The chief political benefit that arises from this new alliance is if Russia encourages North Korea to agree to participate once again in the Six Party Talks. As previous members of the Six Parties, the U.S., China, and Russia can seek to set aside differences – namely the U.S. with Russia’s actions in Crimea and Ukraine, and the U.S. with China’s creation of the World Bank supported Asian Infrastructure Investment Bank – and unite under the common goal of denuclearizing North Korea to hold trilateral talks to draft appropriate strategy. The U.S., which has stated that it would be willing to reinstate talks if North Korea takes further first steps to denuclearization, can take a page from China and Russia’s diplomatic stance towards North Korea. China has historically refused to adversely affect North Korea when using its UN Security Council power and is also against using sanctions and other power tactics to coerce North Korea into cooperating. In turn, the U.S. can work more towards removing inflammatory rhetoric such as “the axis of evil” when addressing North Korea.

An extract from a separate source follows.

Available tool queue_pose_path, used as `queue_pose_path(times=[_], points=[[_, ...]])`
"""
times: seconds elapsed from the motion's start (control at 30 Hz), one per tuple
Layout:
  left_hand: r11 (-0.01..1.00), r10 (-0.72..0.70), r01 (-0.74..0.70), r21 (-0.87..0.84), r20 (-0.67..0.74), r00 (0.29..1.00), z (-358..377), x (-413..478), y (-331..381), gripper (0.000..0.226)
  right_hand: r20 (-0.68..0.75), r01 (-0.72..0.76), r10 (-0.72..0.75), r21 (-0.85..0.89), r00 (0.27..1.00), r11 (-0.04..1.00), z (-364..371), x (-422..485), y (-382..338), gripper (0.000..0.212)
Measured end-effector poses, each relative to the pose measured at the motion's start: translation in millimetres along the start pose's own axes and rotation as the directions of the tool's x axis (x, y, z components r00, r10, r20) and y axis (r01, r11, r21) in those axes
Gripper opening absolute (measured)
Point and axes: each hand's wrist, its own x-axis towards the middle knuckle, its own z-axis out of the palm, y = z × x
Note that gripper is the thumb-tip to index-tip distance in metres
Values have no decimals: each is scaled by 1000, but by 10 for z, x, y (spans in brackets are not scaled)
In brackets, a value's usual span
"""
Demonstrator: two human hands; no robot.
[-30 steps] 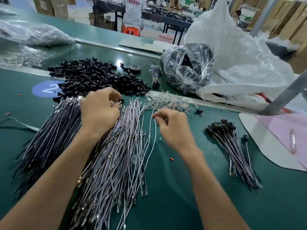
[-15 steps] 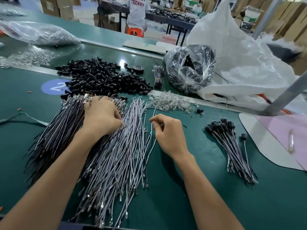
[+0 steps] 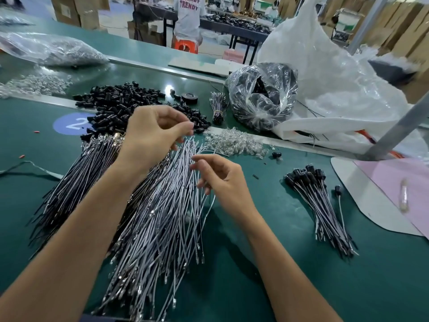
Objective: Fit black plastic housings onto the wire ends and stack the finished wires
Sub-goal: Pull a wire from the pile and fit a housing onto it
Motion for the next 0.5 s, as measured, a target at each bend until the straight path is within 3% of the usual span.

In order to ensure and encourage that the Six Party Talks resume and put North Korea back onto a path to denuclearization, it is advisable first to meet North Korea’s persistent requests for food aid. Requests have exceeded the U.S.’s willingness to provide beyond 300,000 tons. As China is North Korea’s biggest source of food and energy, and Russia has proved at least a certain degree of commitment by cancelling North Korean debt, it may be necessary for the three nations to work with one another to meet North Korea’s demonstrated needs.

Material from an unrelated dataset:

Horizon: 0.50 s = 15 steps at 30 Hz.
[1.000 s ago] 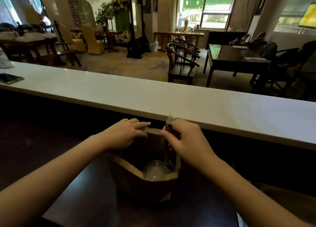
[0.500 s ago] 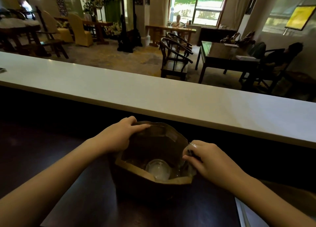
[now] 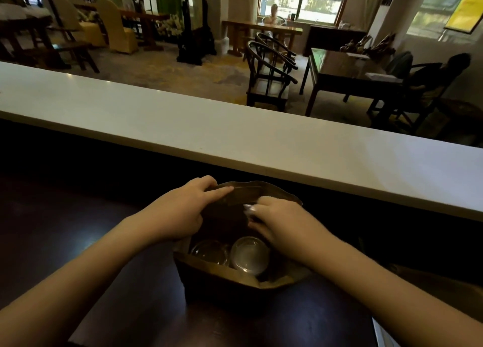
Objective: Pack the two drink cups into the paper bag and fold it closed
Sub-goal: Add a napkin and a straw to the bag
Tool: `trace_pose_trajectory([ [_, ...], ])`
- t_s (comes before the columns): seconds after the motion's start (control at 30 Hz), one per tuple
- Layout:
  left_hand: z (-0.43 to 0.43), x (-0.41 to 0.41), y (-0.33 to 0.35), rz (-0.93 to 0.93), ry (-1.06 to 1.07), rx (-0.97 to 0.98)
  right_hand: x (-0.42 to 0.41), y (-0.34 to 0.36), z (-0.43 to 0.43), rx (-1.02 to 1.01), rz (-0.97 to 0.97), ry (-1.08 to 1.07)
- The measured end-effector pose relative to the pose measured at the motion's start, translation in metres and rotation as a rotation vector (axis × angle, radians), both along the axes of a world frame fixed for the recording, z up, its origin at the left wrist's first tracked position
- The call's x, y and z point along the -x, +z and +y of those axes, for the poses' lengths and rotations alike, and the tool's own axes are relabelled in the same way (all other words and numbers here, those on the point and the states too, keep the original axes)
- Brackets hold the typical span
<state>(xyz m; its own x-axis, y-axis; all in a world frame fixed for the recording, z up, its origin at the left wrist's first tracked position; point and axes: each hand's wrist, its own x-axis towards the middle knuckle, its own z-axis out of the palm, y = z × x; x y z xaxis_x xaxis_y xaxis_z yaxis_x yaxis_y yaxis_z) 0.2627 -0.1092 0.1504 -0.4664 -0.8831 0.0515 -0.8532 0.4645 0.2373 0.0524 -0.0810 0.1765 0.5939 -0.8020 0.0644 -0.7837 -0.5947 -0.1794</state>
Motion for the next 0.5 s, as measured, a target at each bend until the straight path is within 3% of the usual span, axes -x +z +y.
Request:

Both Russia and China have already begun making gradual moves to nudge North Korea back to the negotiating table. Following North Korea’s long-range missile launch and testing in late 2012 and early 2013, Russia worked with other UN Security Council members to encourage reinstatement of negotiations. China sent its chief nuclear diplomat to Pyongyang in September 2013 and attempted to informally unite Six Party Talks nations in another round of discussions.

The future seems bright between Russia and North Korea, as increased bilateral trade and political ties between the two nations will relieve pressure from international sanctions and isolation on both sides. Russia’s foray onto the scene provides an opportunity for concrete discussion for the U.S., China and Russia to first stabilize the level of nuclear testing then gradually work towards North Korean denuclearization. Above all, Russia must lead the three nations to work towards denuclearization through several measures – either granting or withholding food aid, halting work on the Korean peninsula railroad, or refusing to unconditionally protect North Korea on the UN Security Council if nuclear testing continues. With such measures taken by North Korea’s newest ally, North Korea will be pushed much more strongly onto a path of denuclearization.